The following code snippet demonstrates how to set up a Node.js server that generates signed URLs and redirects requests to them. The server listens at /documents/:documentId, where :documentId represents the document identifier used in your application.

For example, you can provide Document Engine with the URL https://yourapp.com/documents/myDocumentIdentifier1, and this endpoint will redirect to a signed URL, such as s3.amazon.com/myDocument.pdf?token=123455.

// Catch the document endpoint.
app.get("/documents/:documentId", function (req, res) {
  // Here we generate the signed URL for Amazon S3 for the unique document ID 
  // that we were provided with and that will be used by Document Engine.
  // See https://docs.aws.amazon.com/AmazonS3/latest/API/s3_example_s3_Scenario_PresignedUrl_section.html
  
  const { getSignedUrl } = require("@aws-sdk/s3-request-presigner");
  const { S3Client, GetObjectCommand } = require("@aws-sdk/client-s3");

  // ... use req.params.documentId to construct the S3 command
  const client = new S3Client(clientParams);
  const command = new GetObjectCommand(getObjectParams);
  const preSignedUrl = await getSignedUrl(client, command, { expiresIn: 3600 });

  // respond with the URL
  res.redirect(preSignedUrl);
});

The getSignedUrl function responsible for generating the signed S3 URL includes expiry parameters to ensure secure access. This implementation is similar to the approach outlined in the Java example from the AWS guides.

Uploading documents to Document Engine

You can either upload documents on demand or migrate all documents at once to Document Engine.

Uploading all documents

To upload all your documents in one go, use the API to add a document from a URL. Call this API for each document URL to register them with Document Engine. If your application already assigns unique IDs to documents, you can include them in the request to maintain consistency across systems:

POST /api/documents
Content-Type: application/json
Authorization: Token token="<secret token>"

{
  "url": "http://file.example.com/sample.pdf",
  "document_id": "my_document_id_1"
}

curl http\://127.0.0.1\:5000/api/documents \
    -X POST \
    -H "Authorization: Token token=<secret token>" \
    -H "Content-type: application/json" \
    -d '{"url": "http://file.example.com/sample.pdf", "document_id": "my_document_id_1"}'

Uploading documents on demand

When a user requests a document, first check if it already exists in Document Engine. If the document is available, serve it immediately. Otherwise, upload it using the same ID the user provided.

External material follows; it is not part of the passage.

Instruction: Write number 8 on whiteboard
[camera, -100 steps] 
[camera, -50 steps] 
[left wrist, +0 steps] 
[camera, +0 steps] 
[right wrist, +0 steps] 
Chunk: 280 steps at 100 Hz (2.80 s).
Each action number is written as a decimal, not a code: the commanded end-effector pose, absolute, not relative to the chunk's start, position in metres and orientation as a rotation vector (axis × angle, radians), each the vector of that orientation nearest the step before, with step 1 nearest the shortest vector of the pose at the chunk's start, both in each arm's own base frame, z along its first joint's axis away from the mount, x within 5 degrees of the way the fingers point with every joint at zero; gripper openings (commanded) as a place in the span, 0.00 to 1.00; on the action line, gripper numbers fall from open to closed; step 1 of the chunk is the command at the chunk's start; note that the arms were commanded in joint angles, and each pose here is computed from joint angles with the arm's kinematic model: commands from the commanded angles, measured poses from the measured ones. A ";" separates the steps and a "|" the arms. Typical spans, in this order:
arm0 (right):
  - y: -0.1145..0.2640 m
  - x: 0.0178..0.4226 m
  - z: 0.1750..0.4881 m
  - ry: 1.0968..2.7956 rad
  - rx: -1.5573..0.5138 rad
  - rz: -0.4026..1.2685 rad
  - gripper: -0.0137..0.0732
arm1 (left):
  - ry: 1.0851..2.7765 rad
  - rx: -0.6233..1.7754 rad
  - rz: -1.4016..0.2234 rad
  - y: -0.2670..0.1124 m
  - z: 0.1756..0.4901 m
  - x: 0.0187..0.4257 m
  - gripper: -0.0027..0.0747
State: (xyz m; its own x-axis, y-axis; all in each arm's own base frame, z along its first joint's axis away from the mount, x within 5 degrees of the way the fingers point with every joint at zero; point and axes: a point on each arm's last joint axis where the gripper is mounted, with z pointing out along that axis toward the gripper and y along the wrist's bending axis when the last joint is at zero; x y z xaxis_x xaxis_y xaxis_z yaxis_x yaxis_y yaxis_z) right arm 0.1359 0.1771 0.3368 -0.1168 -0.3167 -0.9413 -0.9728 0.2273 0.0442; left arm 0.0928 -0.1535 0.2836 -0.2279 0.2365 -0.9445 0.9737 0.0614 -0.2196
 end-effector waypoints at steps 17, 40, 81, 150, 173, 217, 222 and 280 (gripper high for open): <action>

For example, if your application has a route like /documents/:id and a user requests my_document_id_1, you can check if the document exists using the document info endpoint:

GET /api/documents/my_document_id_1/document_info

If the document doesn’t exist, the request returns a 404 error. In that case, upload the document using the adding a document from a URL endpoint:

POST /api/documents
Content-Type: application/json
Authorization: Token token="<secret token>"

{
  "url": "https://s3.amazon.com/my-bucket/sample.pdf",
  "document_id": "my_document_id_1"
}

curl http\://127.0.0.1\:5000/api/documents \
    -X POST \
    -H "Authorization: Token token=<secret token>" \
    -H "Content-type: application/json" \
    -d '{"url": "https://s3.amazon.com/my-bucket/sample.pdf", "document_id": "my_document_id_1"}'